_WHAT IS NEEDED:_ Print exactly the lines below between the line containing "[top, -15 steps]" and the line containing "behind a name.", counting both of those lines. Leave pictures out.

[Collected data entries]
------------------------------
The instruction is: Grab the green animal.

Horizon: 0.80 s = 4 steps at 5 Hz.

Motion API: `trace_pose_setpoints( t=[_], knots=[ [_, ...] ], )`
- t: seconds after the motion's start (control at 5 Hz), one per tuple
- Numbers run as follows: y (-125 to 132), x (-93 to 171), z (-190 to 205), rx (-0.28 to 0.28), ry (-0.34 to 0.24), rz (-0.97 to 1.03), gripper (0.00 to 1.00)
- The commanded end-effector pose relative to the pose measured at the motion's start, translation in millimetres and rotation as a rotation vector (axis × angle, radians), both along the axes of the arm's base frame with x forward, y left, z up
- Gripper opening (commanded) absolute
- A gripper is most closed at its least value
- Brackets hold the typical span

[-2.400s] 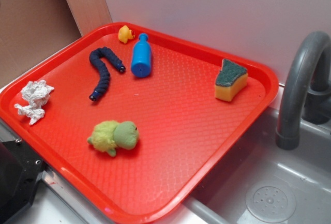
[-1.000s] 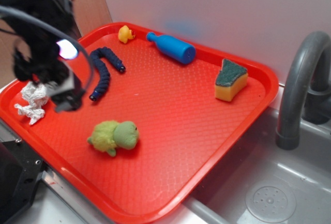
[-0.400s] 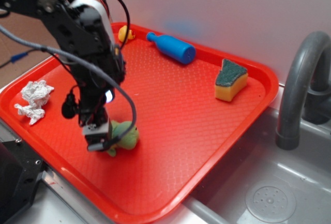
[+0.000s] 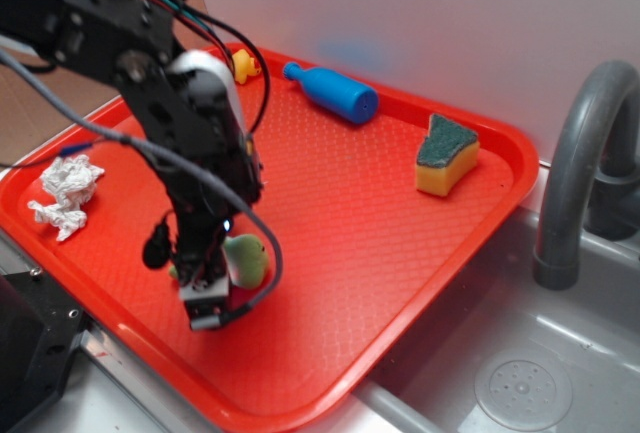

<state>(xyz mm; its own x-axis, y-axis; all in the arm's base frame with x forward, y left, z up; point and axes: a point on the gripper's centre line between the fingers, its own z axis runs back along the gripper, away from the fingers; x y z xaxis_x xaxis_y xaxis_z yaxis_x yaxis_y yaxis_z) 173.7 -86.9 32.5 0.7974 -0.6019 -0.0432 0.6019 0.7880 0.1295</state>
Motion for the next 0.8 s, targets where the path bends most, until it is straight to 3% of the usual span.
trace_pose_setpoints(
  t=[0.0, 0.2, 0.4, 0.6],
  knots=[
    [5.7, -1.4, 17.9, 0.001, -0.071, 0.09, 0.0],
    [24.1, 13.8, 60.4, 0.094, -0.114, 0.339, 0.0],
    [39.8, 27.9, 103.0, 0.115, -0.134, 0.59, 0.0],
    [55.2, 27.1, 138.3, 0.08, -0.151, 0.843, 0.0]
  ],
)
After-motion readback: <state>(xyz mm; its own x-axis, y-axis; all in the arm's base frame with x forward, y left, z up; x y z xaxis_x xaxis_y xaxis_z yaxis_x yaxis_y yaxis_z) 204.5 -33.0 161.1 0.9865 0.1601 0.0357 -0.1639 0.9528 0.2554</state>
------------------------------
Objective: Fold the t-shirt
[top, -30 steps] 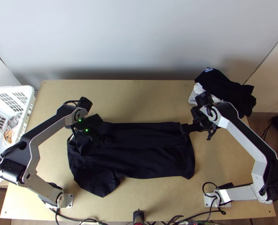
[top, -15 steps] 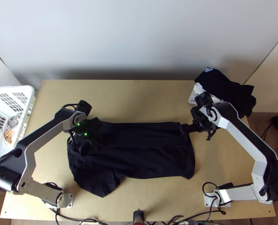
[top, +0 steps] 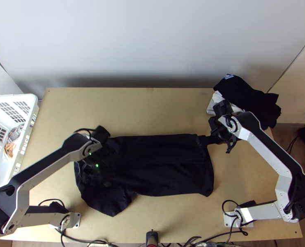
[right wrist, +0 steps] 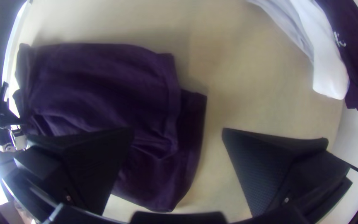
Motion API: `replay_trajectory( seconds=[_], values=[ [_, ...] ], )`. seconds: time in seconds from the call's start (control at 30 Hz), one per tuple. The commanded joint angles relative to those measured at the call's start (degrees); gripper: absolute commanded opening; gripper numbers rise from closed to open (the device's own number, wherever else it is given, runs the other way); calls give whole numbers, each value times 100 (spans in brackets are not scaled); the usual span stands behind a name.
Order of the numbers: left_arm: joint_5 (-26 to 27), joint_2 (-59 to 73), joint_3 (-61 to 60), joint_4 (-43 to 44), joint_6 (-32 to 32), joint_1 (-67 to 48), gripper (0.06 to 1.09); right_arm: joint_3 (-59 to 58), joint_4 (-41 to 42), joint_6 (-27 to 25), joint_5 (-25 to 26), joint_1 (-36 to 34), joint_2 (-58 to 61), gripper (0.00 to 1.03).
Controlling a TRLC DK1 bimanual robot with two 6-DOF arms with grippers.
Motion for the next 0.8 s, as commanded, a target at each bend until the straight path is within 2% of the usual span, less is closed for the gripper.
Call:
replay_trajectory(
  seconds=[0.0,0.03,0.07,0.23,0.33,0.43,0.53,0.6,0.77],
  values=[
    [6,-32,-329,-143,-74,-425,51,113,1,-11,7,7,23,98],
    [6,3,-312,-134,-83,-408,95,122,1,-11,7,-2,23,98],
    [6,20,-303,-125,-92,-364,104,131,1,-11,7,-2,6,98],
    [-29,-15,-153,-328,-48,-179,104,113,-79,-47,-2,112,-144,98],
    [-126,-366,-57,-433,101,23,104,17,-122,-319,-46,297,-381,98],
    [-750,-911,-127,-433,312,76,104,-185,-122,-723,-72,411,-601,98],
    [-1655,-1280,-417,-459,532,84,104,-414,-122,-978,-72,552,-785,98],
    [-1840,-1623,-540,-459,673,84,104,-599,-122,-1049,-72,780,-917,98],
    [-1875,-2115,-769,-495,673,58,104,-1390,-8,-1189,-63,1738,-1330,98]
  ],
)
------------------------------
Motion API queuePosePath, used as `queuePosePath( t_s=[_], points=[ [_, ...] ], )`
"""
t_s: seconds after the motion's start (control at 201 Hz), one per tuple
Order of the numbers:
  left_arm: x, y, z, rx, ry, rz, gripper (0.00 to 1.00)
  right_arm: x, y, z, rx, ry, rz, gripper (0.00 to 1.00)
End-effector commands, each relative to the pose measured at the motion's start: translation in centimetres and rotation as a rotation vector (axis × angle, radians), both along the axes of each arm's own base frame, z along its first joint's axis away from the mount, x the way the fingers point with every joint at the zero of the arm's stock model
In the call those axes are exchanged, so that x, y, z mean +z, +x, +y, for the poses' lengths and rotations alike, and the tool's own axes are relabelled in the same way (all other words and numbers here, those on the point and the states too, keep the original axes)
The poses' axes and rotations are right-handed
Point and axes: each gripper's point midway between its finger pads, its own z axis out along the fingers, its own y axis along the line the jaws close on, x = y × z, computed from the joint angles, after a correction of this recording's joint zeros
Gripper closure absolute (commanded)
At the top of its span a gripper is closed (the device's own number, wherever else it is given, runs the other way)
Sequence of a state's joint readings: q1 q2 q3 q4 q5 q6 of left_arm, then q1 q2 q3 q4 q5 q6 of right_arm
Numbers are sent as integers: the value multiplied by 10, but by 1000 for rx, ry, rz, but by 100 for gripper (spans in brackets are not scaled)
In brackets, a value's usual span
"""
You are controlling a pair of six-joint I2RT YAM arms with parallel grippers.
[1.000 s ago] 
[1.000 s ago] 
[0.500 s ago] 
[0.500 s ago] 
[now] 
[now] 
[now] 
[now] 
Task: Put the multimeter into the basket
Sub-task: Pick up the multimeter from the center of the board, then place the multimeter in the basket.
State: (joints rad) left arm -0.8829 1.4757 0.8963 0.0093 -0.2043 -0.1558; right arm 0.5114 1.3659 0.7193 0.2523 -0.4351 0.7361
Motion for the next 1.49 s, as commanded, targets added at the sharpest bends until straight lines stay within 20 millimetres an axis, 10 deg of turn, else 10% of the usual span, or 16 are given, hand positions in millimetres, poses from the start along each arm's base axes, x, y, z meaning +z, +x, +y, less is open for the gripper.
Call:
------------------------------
_WRITTEN REPLY:_
[top, -15 steps] 
[top, +0 steps] 
[right wrist, +0 steps] 
Motion API: `replay_trajectory( seconds=[_], values=[ [_, ...] ], )`. seconds: time in seconds from the call's start (control at 30 Hz), one per tuple. The commanded joint angles relative to those measured at the call's start (degrees); gripper: absolute commanded opening; gripper numbers rise from closed to open (the device's own number, wherever else it is given, runs the other way); calls give whole numbers, each value times 100 (spans in brackets are not scaled); the usual span stands behind a name.

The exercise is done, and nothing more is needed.